**WHAT IS NEEDED:** Count the lines below that include the word "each", then give that number and no other words.

══════════════════════════════

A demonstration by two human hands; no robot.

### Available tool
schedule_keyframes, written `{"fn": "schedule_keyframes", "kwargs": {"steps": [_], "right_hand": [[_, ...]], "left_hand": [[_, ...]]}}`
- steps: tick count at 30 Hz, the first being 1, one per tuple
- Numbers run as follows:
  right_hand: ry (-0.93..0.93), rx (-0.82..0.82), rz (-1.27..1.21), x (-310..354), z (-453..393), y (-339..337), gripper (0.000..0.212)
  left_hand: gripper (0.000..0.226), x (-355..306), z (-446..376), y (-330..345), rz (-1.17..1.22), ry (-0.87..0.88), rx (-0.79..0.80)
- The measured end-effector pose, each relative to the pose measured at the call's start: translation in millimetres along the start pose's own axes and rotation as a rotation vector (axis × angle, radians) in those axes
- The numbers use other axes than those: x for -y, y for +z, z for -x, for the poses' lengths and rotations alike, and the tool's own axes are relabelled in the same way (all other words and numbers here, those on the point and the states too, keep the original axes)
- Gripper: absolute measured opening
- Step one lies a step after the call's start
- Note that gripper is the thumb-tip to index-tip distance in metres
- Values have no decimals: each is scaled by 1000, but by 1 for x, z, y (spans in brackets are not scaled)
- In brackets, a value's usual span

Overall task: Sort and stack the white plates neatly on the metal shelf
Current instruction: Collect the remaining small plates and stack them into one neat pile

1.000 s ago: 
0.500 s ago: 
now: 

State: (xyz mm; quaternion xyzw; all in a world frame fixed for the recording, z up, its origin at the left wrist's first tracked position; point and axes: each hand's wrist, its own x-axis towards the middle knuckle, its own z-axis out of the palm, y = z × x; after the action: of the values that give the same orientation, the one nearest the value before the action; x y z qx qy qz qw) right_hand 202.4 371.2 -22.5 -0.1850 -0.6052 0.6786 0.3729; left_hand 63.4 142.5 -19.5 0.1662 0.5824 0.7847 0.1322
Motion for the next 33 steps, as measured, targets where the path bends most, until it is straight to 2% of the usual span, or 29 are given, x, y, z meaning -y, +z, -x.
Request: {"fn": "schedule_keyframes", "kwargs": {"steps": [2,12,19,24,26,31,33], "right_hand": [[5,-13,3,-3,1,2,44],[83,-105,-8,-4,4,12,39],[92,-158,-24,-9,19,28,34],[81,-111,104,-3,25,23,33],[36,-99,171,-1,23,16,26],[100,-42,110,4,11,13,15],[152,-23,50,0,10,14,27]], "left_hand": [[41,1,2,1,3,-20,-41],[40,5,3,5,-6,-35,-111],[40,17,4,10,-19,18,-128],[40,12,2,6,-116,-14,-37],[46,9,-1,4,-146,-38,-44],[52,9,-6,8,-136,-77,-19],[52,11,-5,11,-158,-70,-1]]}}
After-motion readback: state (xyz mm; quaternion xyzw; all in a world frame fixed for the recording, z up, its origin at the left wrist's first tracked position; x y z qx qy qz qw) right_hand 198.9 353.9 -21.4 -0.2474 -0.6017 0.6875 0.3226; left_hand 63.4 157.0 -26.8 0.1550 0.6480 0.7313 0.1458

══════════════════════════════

**RESULT FOR THIS EXERCISE:** 3